Compiled should introduce an optimalisation and inject helper unconstrained functions to help with division.

[LogvinovLeon]

Problem

This section of docs describes the optimalization that if some computation is cheaper to verify than compute - we should compute it in unconstrained code and only verify the results in constrained.

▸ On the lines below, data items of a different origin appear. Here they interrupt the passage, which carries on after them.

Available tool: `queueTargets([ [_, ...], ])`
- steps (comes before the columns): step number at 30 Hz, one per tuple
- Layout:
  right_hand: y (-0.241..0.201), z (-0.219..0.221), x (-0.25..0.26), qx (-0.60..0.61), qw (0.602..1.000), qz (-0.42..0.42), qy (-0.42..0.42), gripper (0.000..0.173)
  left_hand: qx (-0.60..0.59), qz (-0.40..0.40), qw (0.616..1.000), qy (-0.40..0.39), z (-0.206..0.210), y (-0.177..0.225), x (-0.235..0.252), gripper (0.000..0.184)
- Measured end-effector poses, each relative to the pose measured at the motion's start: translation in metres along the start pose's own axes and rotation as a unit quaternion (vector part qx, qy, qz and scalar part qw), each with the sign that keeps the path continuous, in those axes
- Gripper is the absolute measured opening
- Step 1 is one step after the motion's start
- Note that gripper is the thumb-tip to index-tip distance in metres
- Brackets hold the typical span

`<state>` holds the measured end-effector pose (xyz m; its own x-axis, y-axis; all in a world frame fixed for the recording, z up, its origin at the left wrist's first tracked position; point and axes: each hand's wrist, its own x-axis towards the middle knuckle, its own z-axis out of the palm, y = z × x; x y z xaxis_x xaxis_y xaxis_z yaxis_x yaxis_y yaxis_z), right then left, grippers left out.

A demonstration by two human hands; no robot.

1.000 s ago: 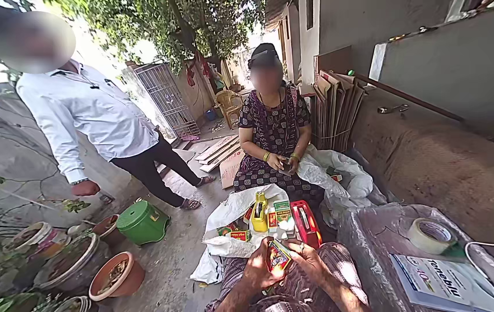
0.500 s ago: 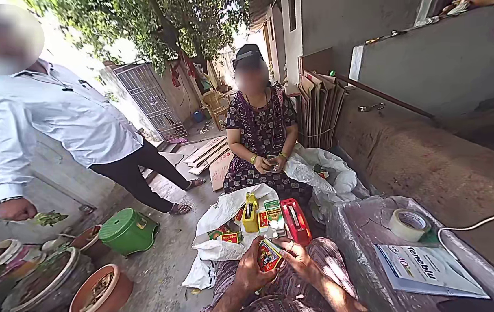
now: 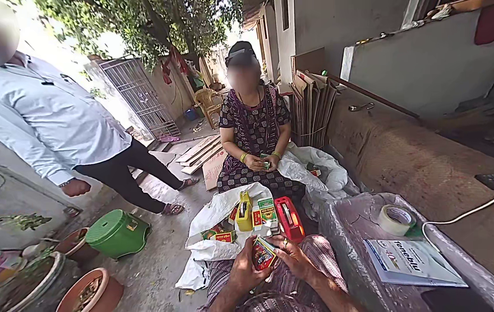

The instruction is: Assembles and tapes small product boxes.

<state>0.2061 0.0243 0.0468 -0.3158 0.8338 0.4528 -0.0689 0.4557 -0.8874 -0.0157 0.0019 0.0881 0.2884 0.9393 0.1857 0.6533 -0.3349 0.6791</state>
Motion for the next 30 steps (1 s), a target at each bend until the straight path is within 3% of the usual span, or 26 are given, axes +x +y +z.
queueTargets([
  [10, -0.002, -0.003, -0.001, 0.014, 0.999, 0.047, 0.007, 0.034, -0.003, -0.009, 1.000, -0.029, -0.003, 0.001, 0.001, 0.101],
  [25, 0.003, 0.007, 0.002, 0.006, 1.000, -0.017, -0.002, 0.037, 0.016, -0.002, 1.000, 0.018, 0.003, -0.001, -0.003, 0.103],
  [30, 0.001, 0.021, -0.004, -0.014, 0.999, -0.014, 0.032, 0.043, 0.062, -0.040, 0.997, 0.022, 0.003, 0.011, -0.002, 0.093],
])
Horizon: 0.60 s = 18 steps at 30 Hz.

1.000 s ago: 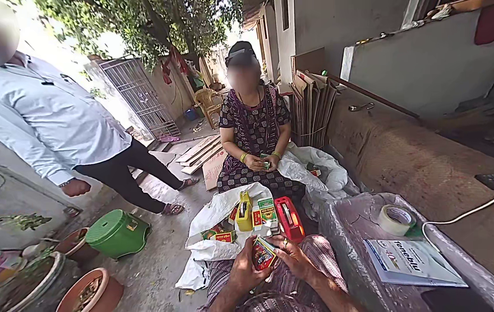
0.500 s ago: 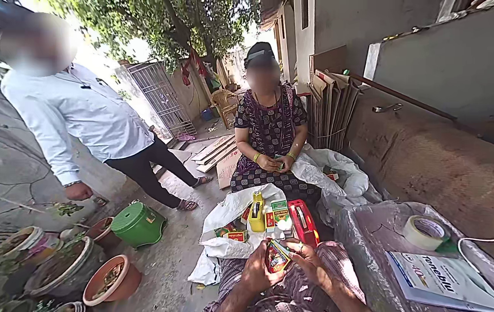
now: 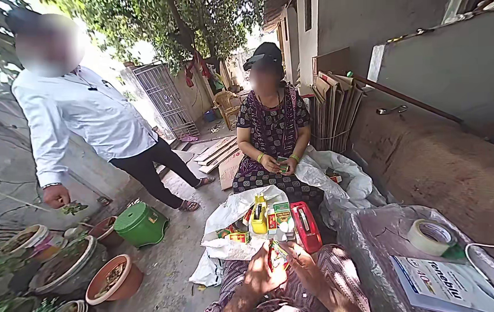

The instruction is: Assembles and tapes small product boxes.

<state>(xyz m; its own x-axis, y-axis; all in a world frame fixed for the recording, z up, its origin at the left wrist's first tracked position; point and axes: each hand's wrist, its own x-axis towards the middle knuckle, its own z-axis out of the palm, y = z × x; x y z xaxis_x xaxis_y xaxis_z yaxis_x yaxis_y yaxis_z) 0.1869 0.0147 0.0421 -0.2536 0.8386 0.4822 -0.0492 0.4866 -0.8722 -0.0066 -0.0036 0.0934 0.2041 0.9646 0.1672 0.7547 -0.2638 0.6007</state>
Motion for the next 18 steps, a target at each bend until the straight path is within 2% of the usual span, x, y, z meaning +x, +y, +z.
queueTargets([
  [4, 0.001, 0.008, -0.004, -0.032, 0.999, -0.001, 0.029, 0.042, 0.008, 0.010, 1.000, 0.028, 0.005, 0.005, -0.003, 0.090],
  [6, 0.003, 0.011, -0.006, -0.064, 0.997, 0.000, 0.045, 0.043, 0.010, -0.001, 1.000, 0.023, 0.009, 0.003, -0.005, 0.094],
  [8, 0.007, 0.014, -0.007, -0.103, 0.993, -0.005, 0.064, 0.041, 0.004, 0.021, 0.999, 0.030, 0.013, 0.000, -0.010, 0.099],
  [11, 0.008, 0.019, -0.009, -0.135, 0.988, 0.004, 0.079, 0.041, -0.003, -0.003, 1.000, -0.001, 0.010, 0.014, -0.017, 0.101],
  [15, 0.004, 0.025, -0.010, -0.115, 0.990, -0.002, 0.084, 0.039, 0.027, -0.032, 0.999, -0.027, 0.009, 0.019, -0.015, 0.100],
  [18, 0.005, 0.023, -0.006, -0.080, 0.994, -0.015, 0.075, 0.038, 0.022, -0.027, 0.999, -0.014, 0.010, 0.017, -0.016, 0.098],
])
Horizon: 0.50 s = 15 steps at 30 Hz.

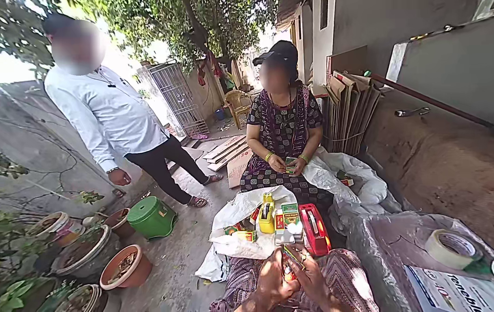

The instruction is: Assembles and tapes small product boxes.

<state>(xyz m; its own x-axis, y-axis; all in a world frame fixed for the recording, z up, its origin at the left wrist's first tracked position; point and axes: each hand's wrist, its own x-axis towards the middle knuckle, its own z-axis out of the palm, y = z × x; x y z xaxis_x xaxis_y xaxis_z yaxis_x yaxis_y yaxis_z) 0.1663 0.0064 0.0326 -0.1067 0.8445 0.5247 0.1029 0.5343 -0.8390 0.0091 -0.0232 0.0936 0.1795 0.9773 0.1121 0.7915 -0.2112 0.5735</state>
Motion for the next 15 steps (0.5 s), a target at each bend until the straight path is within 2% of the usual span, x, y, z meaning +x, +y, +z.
queueTargets([
  [5, 0.000, -0.002, 0.003, 0.037, 0.997, 0.041, 0.051, 0.033, -0.012, -0.003, 0.997, 0.076, 0.004, 0.004, 0.004, 0.099],
  [8, 0.002, -0.006, 0.003, 0.063, 0.996, 0.050, 0.038, 0.031, -0.027, -0.021, 0.996, 0.084, 0.006, 0.009, 0.005, 0.099],
  [11, 0.005, -0.016, 0.007, 0.079, 0.994, 0.068, -0.021, 0.029, -0.175, -0.001, 0.984, 0.044, 0.007, -0.008, 0.015, 0.095],
  [12, 0.005, -0.019, 0.009, 0.096, 0.992, 0.067, -0.045, 0.029, -0.251, 0.014, 0.968, 0.022, 0.004, -0.018, 0.019, 0.084],
  [14, 0.004, -0.025, 0.012, 0.107, 0.989, 0.063, -0.085, 0.026, -0.411, 0.022, 0.910, -0.042, -0.005, -0.030, 0.023, 0.045],
  [15, 0.003, -0.026, 0.011, 0.104, 0.987, 0.063, -0.101, 0.027, -0.454, 0.026, 0.887, -0.080, -0.012, -0.034, 0.023, 0.033],
])
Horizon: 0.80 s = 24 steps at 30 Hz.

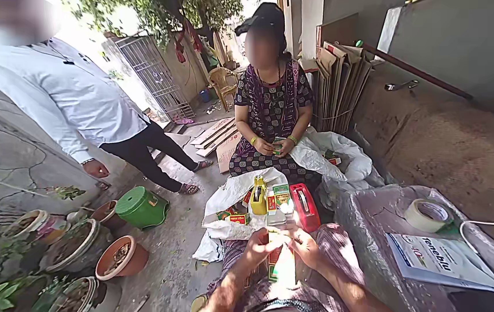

In general case - this is too high level for an optimiser to pick up.
For integer division - it can be done quite easily and introduce measurable benefits.

Happy Case

When compiler see integer division - it should replace it with an unconstrained division and constrained multiplication reducing the backend circuit size

Alternatives Considered

No response

Additional Context

I've recently submitted a PR to noir-trie-proofs that does this optimalisation manually and it saves 3% of gates.
aragonzkresearch/noir-trie-proofs#11

Would you like to submit a PR for this Issue?

Maybe

Support Needs

I might be interested in submitting a PR with this change, but I'll need some guidance. Please let me know if you think it's a good idea and where would be the best stage to do a transformation like that.

[TomAFrench]

All division is unconstrained division! Whenever we do integer division we calculate the quotient and remainder in an unconstrained function, range constrain these two witnesses, and then enforce that numerator = quotient * denominator + remainder.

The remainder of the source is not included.